• [Exercise aim]
Stopping at the line that holds "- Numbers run", repeat the lines below exactly, starting from the very first and including that final line.

• [Data provided]
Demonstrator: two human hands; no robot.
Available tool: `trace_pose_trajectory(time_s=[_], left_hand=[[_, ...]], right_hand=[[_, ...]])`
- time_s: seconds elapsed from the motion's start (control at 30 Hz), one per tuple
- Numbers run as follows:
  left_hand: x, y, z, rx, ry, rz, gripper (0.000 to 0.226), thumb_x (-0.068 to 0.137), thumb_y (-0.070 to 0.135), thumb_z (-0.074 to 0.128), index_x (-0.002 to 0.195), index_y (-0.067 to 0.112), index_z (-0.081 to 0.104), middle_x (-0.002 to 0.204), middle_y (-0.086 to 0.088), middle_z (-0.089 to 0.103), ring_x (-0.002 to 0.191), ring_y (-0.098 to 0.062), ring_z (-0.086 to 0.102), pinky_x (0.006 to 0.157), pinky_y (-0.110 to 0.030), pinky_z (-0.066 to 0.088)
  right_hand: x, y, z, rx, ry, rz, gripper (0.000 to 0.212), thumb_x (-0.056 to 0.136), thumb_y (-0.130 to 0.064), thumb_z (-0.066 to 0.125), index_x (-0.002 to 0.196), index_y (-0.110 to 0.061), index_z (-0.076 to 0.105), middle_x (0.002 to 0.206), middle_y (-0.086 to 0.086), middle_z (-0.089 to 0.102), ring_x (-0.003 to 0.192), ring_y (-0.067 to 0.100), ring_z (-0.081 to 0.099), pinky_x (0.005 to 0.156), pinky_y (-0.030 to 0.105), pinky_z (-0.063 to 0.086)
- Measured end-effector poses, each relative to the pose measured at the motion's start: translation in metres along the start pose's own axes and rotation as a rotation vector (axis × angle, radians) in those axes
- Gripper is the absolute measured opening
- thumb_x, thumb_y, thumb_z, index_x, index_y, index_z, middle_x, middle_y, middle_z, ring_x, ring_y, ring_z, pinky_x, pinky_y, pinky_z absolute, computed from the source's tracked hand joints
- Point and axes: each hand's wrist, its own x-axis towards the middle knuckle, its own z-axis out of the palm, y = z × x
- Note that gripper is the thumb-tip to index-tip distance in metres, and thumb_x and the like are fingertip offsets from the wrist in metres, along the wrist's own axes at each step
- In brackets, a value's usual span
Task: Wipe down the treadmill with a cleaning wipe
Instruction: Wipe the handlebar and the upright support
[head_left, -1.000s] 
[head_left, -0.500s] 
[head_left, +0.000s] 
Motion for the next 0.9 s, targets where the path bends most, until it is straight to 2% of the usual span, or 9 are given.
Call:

• [Solution to this exercise]
Demonstrator: two human hands; no robot.
Available tool: `trace_pose_trajectory(time_s=[_], left_hand=[[_, ...]], right_hand=[[_, ...]])`
- time_s: seconds elapsed from the motion's start (control at 30 Hz), one per tuple
- Numbers run as follows:

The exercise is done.